The hydrocarbon group for R ² includes a methylene group (—CH ₂ —), an ethylene group (—C ₂ H ₄ —), an n-propylene group (—C ₃ H ₆ —), an i-propylene group (—CH ( CH ₃ ) CH ₂ —), n-butylene group (—C ₄ H ₈ —), n-pentylene group (—C ₅ H ₁₀ —), n-hexylene group (—C ₆ H ₁₂ —), etc. It is done.
R ² is preferably a single bond, a methylene group (—CH ₂ —) or an ethylene group (—C ₂ H ₄ —), particularly preferably a single bond.

In the formulas (A-1) to (A-3), R ³ represents a divalent hydrocarbon group having 1 to 20 carbon atoms, and the “divalent hydrocarbon group” is the same as in the case of R ² . It is synonymous.
The carbon number of the hydrocarbon group for R ³ is preferably 12 or less, more preferably 8 or less, and even more preferably 6 or less.
Examples of the hydrocarbon group for R ³ include a methylene group (—CH ₂ —), a methylmethine group (—CH (CH ₃ ) —), an ethylene group (—C ₂ H ₄ —), an n-propylene group (—C ₃ H _6- ), i-propylene group (—CH (CH ₃ ) CH ₂ —), n-butylene group (—C ₄ H ₈ —), n-pentylene group (—C ₅ H ₁₀ —), n-hexylene A group (—C ₆ H ₁₂ —), a cyclohexylene group (—C ₆ H ₁₀ —), a phenylene group (—C ₆ H ₄ —) and the like.
R ³ includes a methylene group (—CH ₂ —), a methylmethine group (—CH (CH ₃ ) —), a cyclohexylene group (—C ₆ H ₁₀ —), and a phenylene group (—C ₆ H ₄ —). A methylene group (—CH ₂ —) and a methylmethine group (—CH (CH ₃ ) —) are particularly preferable.

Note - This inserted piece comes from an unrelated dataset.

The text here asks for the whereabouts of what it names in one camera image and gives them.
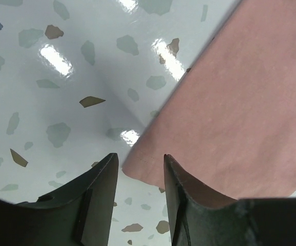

In formulas (I) and (II), A ¹ , A ² and A ³ each independently represent an amino acid structure represented by any one of formulas (A-1) to (A-3), These amino acid structures are linked by amide bonds. Therefore, the wavy lines in formulas (A-1) to (A-3) indicate that the tip of the amino group is bonded to the carbonyl group and that the tip of the carbonyl group is bonded to the amino group. It shall be. The amino acid structure may be either D-form or L-form.
Examples of the amino acid structure represented by the formula (A-1) include those represented by any of the following formulas (A-1-1) to (A-1-6). The amino acid structure represented by the formula (A-1-4) is a nipecotic acid structure, and the structure represented by the formula (A-1-1) is an isonipecotic acid structure.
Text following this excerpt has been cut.